As the answer, give a copy of each line below that includes the word "rail".

(Beginning of DATA SECTION)

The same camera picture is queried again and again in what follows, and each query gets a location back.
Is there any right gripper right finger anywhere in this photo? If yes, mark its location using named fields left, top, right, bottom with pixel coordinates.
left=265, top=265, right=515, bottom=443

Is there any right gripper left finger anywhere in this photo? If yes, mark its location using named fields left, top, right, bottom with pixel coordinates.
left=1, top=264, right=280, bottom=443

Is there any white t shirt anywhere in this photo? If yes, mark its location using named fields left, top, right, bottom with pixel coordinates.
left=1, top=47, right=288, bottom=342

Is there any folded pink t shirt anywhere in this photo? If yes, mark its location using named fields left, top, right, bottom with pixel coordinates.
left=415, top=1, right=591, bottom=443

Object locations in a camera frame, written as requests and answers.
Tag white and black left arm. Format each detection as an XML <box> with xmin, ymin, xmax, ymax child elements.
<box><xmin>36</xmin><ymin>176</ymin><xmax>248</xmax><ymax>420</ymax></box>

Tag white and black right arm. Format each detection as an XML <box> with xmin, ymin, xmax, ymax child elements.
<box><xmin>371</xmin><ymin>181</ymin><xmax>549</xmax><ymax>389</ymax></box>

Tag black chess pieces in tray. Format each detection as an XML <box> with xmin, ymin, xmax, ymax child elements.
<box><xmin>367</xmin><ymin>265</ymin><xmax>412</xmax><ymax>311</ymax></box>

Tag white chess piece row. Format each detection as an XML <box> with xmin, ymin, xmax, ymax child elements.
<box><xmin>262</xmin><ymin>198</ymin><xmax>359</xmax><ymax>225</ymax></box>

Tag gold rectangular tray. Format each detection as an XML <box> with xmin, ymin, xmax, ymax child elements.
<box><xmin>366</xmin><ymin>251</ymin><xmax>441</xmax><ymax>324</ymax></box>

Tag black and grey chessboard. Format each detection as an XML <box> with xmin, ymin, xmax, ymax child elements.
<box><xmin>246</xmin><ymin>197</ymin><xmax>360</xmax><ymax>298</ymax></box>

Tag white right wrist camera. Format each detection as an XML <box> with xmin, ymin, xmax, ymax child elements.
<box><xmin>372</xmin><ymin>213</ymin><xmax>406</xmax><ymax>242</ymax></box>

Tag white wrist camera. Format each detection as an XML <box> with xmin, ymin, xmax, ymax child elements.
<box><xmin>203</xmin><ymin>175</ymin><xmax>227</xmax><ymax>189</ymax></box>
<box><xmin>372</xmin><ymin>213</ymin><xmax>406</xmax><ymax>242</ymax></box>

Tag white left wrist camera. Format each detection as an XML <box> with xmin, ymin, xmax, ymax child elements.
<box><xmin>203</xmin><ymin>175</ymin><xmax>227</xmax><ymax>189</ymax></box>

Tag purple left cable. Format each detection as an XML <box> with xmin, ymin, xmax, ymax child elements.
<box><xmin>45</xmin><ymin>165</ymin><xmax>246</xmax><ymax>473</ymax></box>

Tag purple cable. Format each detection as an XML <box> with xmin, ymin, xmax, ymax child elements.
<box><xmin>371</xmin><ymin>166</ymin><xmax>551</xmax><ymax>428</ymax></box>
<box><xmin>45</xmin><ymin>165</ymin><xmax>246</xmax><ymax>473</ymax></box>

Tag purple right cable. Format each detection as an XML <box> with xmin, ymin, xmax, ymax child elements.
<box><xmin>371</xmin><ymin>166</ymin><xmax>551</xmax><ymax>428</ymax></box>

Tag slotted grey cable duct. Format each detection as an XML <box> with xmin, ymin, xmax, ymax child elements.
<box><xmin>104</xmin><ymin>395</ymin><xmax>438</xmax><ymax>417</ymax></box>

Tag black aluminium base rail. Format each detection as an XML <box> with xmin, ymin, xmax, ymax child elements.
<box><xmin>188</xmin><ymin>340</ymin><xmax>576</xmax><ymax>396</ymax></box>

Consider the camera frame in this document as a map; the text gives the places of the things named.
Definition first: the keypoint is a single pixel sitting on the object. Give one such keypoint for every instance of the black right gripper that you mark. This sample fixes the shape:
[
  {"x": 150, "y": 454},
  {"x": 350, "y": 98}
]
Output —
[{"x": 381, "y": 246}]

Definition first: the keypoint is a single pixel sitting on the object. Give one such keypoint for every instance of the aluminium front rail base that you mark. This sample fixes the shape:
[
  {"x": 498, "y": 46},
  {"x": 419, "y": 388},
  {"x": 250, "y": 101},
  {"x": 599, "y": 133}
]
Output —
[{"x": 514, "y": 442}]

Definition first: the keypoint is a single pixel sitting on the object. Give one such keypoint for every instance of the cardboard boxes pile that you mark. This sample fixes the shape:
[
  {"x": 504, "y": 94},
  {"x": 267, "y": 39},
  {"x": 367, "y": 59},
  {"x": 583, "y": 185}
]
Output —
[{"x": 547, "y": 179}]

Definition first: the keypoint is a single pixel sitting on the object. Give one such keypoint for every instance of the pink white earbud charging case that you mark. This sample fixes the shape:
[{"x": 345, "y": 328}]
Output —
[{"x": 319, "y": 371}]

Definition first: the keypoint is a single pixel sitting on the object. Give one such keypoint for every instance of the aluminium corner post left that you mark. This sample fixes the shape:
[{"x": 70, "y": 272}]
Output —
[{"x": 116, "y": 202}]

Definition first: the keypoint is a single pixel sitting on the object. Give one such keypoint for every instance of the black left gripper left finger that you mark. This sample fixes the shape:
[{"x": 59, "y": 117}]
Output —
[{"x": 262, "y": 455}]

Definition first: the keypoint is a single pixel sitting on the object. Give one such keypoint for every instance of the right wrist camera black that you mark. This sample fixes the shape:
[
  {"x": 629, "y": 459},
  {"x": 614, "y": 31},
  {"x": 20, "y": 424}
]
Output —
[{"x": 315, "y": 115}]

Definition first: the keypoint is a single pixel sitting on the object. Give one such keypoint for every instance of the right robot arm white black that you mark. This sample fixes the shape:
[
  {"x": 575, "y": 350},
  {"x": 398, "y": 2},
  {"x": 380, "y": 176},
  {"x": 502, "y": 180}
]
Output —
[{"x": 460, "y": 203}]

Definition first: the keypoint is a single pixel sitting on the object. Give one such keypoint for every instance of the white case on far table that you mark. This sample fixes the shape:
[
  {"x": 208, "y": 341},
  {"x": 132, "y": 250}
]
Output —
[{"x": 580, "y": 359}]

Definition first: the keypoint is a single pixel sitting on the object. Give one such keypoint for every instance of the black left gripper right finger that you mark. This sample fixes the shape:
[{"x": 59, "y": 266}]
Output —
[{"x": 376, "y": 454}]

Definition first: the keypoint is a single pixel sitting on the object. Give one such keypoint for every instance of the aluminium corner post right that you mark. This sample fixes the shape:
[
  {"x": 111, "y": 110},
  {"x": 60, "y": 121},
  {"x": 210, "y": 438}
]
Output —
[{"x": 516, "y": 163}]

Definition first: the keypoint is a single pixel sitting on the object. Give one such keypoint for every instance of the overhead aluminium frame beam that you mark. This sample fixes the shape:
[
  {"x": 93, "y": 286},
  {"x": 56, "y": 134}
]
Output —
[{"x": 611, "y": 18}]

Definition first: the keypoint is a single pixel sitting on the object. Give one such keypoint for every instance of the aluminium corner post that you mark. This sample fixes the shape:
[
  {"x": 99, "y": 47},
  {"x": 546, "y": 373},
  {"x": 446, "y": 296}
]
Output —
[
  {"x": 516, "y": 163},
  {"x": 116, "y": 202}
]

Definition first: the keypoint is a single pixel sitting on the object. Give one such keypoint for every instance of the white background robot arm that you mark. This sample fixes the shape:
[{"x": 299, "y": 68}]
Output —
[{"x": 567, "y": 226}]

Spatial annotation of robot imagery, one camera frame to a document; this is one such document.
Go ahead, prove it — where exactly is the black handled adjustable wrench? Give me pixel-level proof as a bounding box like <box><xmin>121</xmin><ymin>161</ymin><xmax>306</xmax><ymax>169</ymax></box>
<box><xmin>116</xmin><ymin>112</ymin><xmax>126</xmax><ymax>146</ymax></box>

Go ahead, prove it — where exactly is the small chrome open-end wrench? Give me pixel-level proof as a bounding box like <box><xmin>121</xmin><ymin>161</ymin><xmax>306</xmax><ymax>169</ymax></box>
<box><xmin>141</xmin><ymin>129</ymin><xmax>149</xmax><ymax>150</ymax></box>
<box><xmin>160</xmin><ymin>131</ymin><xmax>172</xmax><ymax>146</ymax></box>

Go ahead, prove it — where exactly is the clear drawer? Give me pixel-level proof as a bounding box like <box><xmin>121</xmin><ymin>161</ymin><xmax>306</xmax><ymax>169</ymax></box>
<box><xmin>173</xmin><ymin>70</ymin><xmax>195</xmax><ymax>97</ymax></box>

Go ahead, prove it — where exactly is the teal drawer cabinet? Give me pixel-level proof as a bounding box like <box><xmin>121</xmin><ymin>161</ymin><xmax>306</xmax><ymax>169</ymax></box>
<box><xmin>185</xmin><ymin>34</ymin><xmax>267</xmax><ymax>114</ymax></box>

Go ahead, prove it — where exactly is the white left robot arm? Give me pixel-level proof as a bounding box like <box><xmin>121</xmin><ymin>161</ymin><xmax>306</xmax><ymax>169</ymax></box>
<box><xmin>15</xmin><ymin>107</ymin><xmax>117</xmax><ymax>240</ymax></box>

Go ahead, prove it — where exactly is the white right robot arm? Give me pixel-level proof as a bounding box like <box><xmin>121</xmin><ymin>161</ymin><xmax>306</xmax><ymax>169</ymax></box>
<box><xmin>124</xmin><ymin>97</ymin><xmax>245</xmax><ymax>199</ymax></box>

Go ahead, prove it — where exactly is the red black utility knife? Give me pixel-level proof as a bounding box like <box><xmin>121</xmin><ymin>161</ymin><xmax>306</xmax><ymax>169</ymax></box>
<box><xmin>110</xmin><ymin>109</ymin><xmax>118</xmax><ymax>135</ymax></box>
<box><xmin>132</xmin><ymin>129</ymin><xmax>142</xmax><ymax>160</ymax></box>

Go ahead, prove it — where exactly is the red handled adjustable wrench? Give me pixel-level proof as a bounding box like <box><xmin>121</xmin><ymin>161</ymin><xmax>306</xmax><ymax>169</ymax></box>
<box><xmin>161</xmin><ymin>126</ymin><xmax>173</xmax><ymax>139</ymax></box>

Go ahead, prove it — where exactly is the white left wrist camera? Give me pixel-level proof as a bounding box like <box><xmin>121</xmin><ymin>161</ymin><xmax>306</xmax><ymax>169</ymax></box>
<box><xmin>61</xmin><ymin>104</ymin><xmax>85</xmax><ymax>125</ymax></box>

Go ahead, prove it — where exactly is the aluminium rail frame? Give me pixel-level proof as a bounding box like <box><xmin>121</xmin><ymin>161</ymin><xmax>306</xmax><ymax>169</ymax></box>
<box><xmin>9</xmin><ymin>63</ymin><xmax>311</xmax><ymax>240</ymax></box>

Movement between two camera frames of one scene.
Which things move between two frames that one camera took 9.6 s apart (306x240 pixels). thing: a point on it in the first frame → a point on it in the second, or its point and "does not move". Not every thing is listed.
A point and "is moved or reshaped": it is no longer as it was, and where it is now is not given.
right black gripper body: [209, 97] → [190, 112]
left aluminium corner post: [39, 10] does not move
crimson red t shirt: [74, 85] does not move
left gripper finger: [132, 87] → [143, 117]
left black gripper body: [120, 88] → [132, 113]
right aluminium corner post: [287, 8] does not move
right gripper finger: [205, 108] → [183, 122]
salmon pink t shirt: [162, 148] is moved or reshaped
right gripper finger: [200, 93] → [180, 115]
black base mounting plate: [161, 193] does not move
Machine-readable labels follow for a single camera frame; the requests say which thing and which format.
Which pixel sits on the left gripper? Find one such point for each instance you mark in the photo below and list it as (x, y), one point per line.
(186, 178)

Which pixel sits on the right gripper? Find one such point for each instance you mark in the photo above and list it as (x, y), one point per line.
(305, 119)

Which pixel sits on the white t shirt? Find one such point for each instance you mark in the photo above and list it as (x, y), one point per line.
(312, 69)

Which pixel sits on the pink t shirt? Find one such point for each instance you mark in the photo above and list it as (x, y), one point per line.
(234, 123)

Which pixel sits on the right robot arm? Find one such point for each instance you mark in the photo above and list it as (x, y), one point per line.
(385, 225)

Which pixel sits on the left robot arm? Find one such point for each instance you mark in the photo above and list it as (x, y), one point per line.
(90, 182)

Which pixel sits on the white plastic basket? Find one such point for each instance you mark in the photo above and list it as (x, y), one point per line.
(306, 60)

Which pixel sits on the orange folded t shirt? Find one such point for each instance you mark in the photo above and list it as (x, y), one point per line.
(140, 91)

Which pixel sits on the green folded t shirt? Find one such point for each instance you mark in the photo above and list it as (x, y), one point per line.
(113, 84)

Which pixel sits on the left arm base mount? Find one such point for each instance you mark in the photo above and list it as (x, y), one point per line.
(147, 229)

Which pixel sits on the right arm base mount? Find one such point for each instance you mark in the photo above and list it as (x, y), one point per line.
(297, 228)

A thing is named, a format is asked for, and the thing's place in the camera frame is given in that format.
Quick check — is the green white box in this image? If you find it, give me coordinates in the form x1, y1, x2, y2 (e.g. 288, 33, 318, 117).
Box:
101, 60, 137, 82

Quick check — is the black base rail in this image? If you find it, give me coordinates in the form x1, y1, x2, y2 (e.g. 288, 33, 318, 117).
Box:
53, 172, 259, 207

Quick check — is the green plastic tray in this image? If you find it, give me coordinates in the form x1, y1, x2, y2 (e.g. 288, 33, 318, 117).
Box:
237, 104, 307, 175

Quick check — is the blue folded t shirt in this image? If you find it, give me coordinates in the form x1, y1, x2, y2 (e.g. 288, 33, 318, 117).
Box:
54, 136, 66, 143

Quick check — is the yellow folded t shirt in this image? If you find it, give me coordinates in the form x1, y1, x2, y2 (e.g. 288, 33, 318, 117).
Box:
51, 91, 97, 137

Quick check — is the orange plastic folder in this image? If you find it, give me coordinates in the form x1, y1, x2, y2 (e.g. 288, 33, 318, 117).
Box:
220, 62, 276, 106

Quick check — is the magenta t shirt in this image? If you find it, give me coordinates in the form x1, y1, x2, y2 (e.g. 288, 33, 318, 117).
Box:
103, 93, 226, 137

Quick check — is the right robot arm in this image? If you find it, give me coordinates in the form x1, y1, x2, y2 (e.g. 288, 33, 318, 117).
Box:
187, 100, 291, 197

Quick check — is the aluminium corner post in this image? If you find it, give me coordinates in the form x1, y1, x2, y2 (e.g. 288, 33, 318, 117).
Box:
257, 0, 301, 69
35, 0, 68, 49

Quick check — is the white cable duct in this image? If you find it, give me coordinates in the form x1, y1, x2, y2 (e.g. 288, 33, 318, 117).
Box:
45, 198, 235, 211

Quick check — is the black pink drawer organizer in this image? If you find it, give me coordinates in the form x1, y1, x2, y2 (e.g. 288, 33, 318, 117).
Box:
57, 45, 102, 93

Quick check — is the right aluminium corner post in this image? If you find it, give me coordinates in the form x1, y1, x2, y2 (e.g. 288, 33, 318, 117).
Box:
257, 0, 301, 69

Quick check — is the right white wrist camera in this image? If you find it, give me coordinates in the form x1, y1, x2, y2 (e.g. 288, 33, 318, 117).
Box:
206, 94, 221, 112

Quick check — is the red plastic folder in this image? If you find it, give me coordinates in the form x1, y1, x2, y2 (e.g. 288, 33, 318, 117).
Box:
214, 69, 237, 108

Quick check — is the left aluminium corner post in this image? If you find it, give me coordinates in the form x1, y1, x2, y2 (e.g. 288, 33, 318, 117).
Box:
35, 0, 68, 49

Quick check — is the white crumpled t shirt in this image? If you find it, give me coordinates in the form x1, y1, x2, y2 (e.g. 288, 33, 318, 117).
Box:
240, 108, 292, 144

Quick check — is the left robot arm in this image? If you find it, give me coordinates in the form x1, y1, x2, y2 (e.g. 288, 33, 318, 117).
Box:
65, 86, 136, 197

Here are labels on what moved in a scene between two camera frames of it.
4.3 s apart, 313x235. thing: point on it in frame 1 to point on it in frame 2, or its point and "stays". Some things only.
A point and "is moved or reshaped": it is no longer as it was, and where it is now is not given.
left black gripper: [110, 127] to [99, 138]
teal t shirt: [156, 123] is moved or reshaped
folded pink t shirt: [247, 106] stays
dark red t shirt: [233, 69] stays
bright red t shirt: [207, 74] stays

(End of DATA SECTION)

WRITTEN REPLY:
Tag black aluminium base rail. Format each detection as an XML <box> with xmin, ymin, xmax, ymax child elements.
Definition first: the keypoint is a single pixel sitting on the object. Give one such keypoint for every instance of the aluminium front rail base that you mark. This sample fixes the shape:
Go ahead, prove it — where exactly is the aluminium rail frame? Give me pixel-level proof as a bounding box like <box><xmin>121</xmin><ymin>161</ymin><xmax>306</xmax><ymax>169</ymax></box>
Quick check — is the black base rail in this image? If you find it, give me coordinates in the form x1, y1, x2, y2 (e.g. 288, 33, 318, 117).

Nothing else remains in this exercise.